# 5/8 " Drywall on Ceilings



## pigrock

Workin on a job that needs 5/8" board and has 24 o.c.
What is the norm for installing (1 1/2" screws,glue) ?


----------



## gordie

pigrock said:


> Workin on a job that needs 5/8" board and has 24 o.c.
> What is the norm for installing (1 1/2" screws,glue) ?


 O


On wood or steal?

Both are the same amount screw every 8". wood use corse and steal use fine"s 1 1\4"s are are good though no need for longer.:thumbsup:

I've never glued a lid some guy's on here say they do so they can pull there screws later i won't be doing that myself might be good for a taper to much hassle and inspectors want to see those screws


----------



## SlimPickins

Wait just a minute....you're asking how to hang a ceiling?


----------



## pigrock

Screwin to wood on 24 " centers.


----------



## silverstilts

gordie said:


> O
> 
> 
> On wood or steal?
> 
> Both are the same amount screw every 8". wood use corse and steal use fine"s 1 1\4"s are are good though no need for longer.:thumbsup:
> 
> I've never glued a lid some guy's on here say they do so they can pull there screws later i won't be doing that myself might be good for a taper to much hassle and inspectors want to see those screws


 8" o/c is a little over kill at most 4 in the field or like most 3 every 12". As far as length I've seen a lot of 1-1/4" used, common would be 1-5/8" coarse thread. Forget the fine thread they take to long to drive in, this is over wood. The best would be check the building code in your area for specifications on applications for wallboard.


----------



## drywall guy158

1 5/8" screws every 12" if not fire rated......if it's fire rated my inspector makes me screw every 6" and let me tell you that sucks:furious:


----------



## moore

All trusses set 24 oc should be hung with 5/8s IMO.
Some countys here It's code. Should be code state wide.

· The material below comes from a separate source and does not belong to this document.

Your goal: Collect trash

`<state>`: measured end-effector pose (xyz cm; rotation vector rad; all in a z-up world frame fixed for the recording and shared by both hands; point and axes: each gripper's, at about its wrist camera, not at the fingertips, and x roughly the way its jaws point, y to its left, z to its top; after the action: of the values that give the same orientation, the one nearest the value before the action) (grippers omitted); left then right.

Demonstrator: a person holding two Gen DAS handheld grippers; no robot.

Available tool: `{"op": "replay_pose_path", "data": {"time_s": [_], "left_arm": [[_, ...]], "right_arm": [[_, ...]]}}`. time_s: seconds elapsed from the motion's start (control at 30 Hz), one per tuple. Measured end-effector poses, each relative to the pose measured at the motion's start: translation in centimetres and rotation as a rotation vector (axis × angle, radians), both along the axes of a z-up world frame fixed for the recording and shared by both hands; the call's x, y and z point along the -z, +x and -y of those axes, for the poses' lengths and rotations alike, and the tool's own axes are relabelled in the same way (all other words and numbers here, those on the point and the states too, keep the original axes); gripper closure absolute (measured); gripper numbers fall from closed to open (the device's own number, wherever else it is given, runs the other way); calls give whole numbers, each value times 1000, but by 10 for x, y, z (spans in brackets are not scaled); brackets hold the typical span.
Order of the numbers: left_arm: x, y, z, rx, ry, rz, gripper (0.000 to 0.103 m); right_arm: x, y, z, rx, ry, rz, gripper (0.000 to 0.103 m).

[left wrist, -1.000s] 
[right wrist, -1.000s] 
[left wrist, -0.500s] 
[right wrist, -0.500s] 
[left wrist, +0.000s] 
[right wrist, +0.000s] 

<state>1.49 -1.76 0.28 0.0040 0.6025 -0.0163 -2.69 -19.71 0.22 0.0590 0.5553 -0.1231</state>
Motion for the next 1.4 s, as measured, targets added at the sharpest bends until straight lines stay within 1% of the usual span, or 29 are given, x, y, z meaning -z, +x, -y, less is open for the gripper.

I glue the piss out and screw off the same as 1/2 ..2 screws in the field. 1 1/4'' screws. 1 1/2'' screws what evers in the truck.:whistling2:

I would never pull a screw from ANY ceiling board.


----------



## chris

It is code to have 3 in field for screws here, walls and ceilings. 1 1/4" screws are acceptible but I personally will use 1 5/8" screws:thumbsup: My supply doesnt stock 1 1/2" or 1 3/8" screws?? Says they dont make??


----------



## moore

chris said:


> It is code to have 3 in field for screws here, walls and ceilings. 1 1/4" screws are acceptible but I personally will use 1 5/8" screws:thumbsup: My supply doesnt stock 1 1/2" or 1 3/8" screws?? Says they dont make??


MY bad....1 1/4''  I swear I've used 1 3/8'' screws before tho.


----------



## gordie

moore said:


> All trusses set 24 oc should be hung with 5/8s IMO.
> Some countys here It's code. Should be code state wide.
> 
> I glue the piss out and screw off the same as 1/2 ..2 screws in the field. 1 1/4'' screws. 1 1/2'' screws what evers in the truck.:whistling2:
> 
> I would never pull a screw from ANY ceiling board.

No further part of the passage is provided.